A new report from Deloitte has highlighted the regulatory challenges for financial institutions in the Asia-Pacific and says regulators in the region must work with institutions and across jurisdictions.
Australian cyber security regulation has been described as “scattered” and financial systems across the Asia-Pacific must develop a unified strategy to overcome “fractured and localised” regulation, according to Deloitte's Cyber regulation in Asia Pacific report released today.
According to the report, the security of one financial institution “can be heavily influenced” by that of another financial institution, such that an institution with stronger cyber risk practices could be compromised by an attack on an institution with poorer cyber procedures.
Because financial systems were interconnected, “facilitating information sharing” across the Asia-Pacific was “the core endeavour of new regulatory proposals” regarding cyber security, the report said.
Commenting on the report, Deloitte Asia-Pacific cyber risk leader James Nunn-Price told InvestorDaily, “If someone attacks the weak link in the chain, they can get access to everything.”
For Australian banks operating in the Asia-Pacific region and vice versa, being impacted by varying regulations in different jurisdictions could be a disorienting experience.

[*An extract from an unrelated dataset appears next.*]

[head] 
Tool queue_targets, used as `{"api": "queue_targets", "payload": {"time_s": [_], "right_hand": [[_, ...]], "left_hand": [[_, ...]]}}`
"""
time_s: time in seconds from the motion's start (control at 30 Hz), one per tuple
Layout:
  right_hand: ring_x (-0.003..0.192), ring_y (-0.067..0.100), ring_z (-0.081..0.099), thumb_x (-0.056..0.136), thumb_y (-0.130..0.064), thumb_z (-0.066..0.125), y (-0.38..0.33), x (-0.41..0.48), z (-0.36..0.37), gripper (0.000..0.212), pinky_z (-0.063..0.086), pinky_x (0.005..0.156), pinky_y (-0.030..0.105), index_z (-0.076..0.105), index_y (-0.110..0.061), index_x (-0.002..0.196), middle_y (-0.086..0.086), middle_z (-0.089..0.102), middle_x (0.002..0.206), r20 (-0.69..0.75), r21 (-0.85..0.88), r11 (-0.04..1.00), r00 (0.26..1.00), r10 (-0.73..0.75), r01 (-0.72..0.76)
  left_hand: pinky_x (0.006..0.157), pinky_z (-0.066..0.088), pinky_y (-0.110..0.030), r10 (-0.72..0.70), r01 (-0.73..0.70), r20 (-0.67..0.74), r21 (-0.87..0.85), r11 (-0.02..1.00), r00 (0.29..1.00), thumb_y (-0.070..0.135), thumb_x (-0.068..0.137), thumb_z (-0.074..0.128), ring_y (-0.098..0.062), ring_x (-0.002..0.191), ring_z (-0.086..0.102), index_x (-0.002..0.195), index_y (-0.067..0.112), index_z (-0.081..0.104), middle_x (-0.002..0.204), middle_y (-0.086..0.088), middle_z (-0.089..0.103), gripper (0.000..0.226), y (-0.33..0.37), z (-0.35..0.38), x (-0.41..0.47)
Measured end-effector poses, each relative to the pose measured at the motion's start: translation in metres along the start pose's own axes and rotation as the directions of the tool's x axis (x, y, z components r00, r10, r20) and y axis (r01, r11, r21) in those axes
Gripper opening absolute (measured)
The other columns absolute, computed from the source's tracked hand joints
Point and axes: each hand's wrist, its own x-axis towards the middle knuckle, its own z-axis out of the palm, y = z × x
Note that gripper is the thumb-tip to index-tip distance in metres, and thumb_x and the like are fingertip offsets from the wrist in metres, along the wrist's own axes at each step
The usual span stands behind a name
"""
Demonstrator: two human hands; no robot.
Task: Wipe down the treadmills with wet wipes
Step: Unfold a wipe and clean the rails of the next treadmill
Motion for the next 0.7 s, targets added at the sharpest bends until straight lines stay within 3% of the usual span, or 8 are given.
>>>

“It’s incredibly confusing and introduces not just challenges, but also the customer experience can be impacted,” Mr Nunn-Price said.
“If you have someone who moves from one country to another country for work or other reasons, the ability for all of that data to be shared or protected by the same standards will be different based on the country they’re in and where they’re going.”
To make matters more difficult for regulators, Deloitte Asia-Pacific Centre for Regulatory Strategy global leader Kevin Nixon said regulators were struggling to keep up with the fast-moving pace of change.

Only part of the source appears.